Iran wystrzelił kolejne rakiety w stronę Izraela: Mimo zapowiedzianego zawieszenia broni, Iran wystrzelił kolejne rakiety w kierunku Izraela, wywołując alarmy powietrzne i zmuszając mieszkańców do szukania schronienia. Ataki te nastąpiły godziny po tym, jak prezydent USA Donald Trump ogłosił rozejm – jednak zarówno Izrael, jak i Iran, podają sprzeczne informacje co do warunków i przestrzegania ugody. Dochodzą doniesienia o ofiarach i uszkodzeniach – co stawia pod znakiem zapytania szanse na trwały pokój.

Iran wystrzelił kolejne rakiety w stronę Izraela
Zawieszenie broni obowiązywało zaledwie dwie i pół godziny – a mullahowie już je złamali! Izraelskie wojsko ponownie wydało ostrzeżenie przed nalotem we wtorek rano. Armia ogłosiła, że wykryła rakiety wystrzelone z Iranu w kierunku Izraela. Obrona przeciwlotnicza była gotowa do akcji. Ludność została wezwana do szukania schronienia.
🚨 Sirens sounding in northern Israel due to missile fire from Iran 🚨 pic.twitter.com/woGhqD7VCK
— Israel Defense Forces (@IDF) June 24, 2025
Miało dojść do pięciu eksplozji w Hajfie i Krayot. Izrael poinformował o przechwyceniu co najmniej dwóch rakiet. Jak podała Izraelska Służba Pogotowia Ratunkowego, nie odnotowano ofiar śmiertelnych ani poważnych zniszczeń. Ranny został jedynie mężczyzna, który ucierpiał w drodze do schronu, informuje BILD.

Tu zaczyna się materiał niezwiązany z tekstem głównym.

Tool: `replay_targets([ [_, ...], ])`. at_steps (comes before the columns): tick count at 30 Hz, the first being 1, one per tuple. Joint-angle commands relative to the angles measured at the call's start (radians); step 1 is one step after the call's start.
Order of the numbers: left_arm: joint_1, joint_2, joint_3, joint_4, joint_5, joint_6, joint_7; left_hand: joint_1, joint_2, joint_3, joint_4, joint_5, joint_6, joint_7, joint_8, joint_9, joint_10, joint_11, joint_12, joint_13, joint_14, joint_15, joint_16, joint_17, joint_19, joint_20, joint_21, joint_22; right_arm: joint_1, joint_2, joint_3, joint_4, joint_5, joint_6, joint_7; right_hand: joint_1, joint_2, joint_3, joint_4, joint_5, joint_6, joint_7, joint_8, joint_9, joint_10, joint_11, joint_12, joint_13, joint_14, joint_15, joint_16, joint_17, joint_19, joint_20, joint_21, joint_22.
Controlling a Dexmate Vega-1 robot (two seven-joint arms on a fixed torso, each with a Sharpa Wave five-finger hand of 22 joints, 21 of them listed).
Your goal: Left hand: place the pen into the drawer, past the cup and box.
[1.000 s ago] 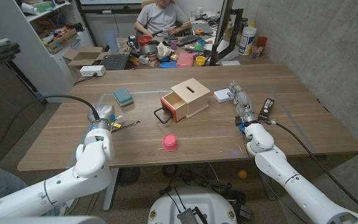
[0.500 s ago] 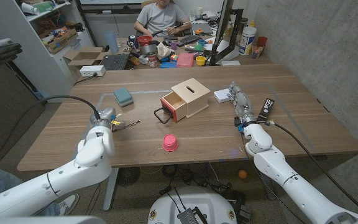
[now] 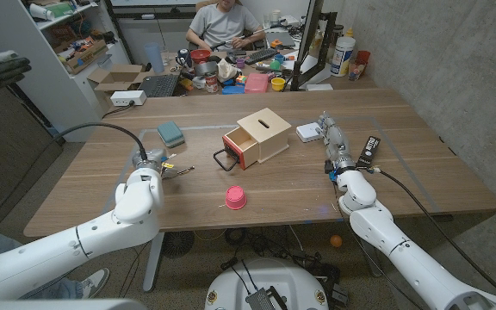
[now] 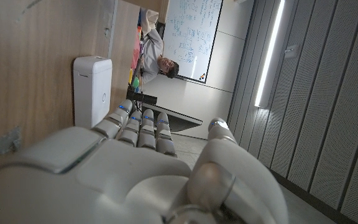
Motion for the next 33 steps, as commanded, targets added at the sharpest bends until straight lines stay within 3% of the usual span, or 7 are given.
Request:
replay_targets([
  [1, -0.038, -0.021, 0.056, 0.014, 0.080, 0.020, -0.057, 0.015, 0.003, -0.001, 0.003, -0.004, 0.015, 0.001, 0.004, 0.002, 0.014, 0.001, 0.004, 0.002, 0.006, 0.004, 0.009, 0.000, 0.007, 0.006, 0.005, 0.002, 0.012, 0.005, 0.002, 0.016, 0.009, 0.013, 0.014, -0.010, -0.001, -0.003, 0.002, 0.008, 0.002, -0.008, 0.009, 0.004, 0.004, -0.002, 0.008, 0.004, 0.003, 0.006, 0.007, 0.002, -0.005, 0.002, -0.003, 0.004],
  [8, -0.011, -0.055, 0.028, 0.032, 0.092, 0.005, -0.028, 0.020, 0.005, -0.001, 0.003, -0.005, 0.017, 0.001, 0.002, 0.002, 0.018, 0.000, 0.001, 0.003, 0.010, 0.010, 0.010, 0.000, 0.013, 0.006, 0.007, 0.002, 0.019, 0.012, -0.001, 0.043, 0.015, 0.022, 0.028, -0.010, 0.000, -0.003, 0.002, 0.008, 0.001, -0.010, 0.008, 0.004, 0.004, -0.001, 0.008, 0.004, 0.002, 0.006, 0.007, 0.002, -0.006, 0.003, -0.005, 0.004],
  [25, -0.024, -0.129, 0.024, 0.093, 0.102, -0.033, -0.042, 0.022, 0.010, -0.002, 0.008, -0.009, 0.022, -0.007, -0.003, 0.002, 0.023, -0.004, -0.005, 0.003, 0.017, 0.014, 0.012, 0.001, 0.026, 0.007, 0.010, 0.003, 0.042, 0.032, 0.001, 0.116, 0.034, 0.051, 0.071, -0.010, -0.001, -0.005, 0.001, 0.009, 0.002, -0.014, 0.008, 0.004, 0.005, -0.001, 0.008, 0.004, 0.004, 0.006, 0.007, 0.002, -0.005, 0.004, -0.008, 0.004],
  [33, -0.069, -0.168, 0.076, 0.127, 0.150, -0.019, -0.089, 0.025, 0.011, -0.003, 0.009, -0.011, 0.035, -0.009, -0.002, 0.002, 0.031, -0.007, -0.006, 0.004, 0.024, 0.013, 0.013, 0.001, 0.031, 0.007, 0.011, 0.003, 0.053, 0.047, 0.009, 0.159, 0.051, 0.073, 0.092, -0.011, -0.001, -0.006, 0.001, 0.009, 0.002, -0.019, 0.008, 0.004, 0.004, -0.002, 0.008, 0.004, 0.004, 0.007, 0.007, 0.001, -0.004, 0.005, -0.010, 0.004],
])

Przeczytaj także: Trump ogłosił zawieszenie broni między Izraelem a Iranem
W odpowiedzi na nowy atak, izraelski minister finansów Bezalel Smotrich oświadczył: „Teheran będzie drżał”. Nowy ostrzał rakietowy stanowi rażące naruszenie rozejmu, na który Iran dopiero co wyraził zgodę.
Minister obrony Izraela, Israel Katz, natychmiast wydał rozkaz przeprowadzenia „silnego” odwetu na Teheran.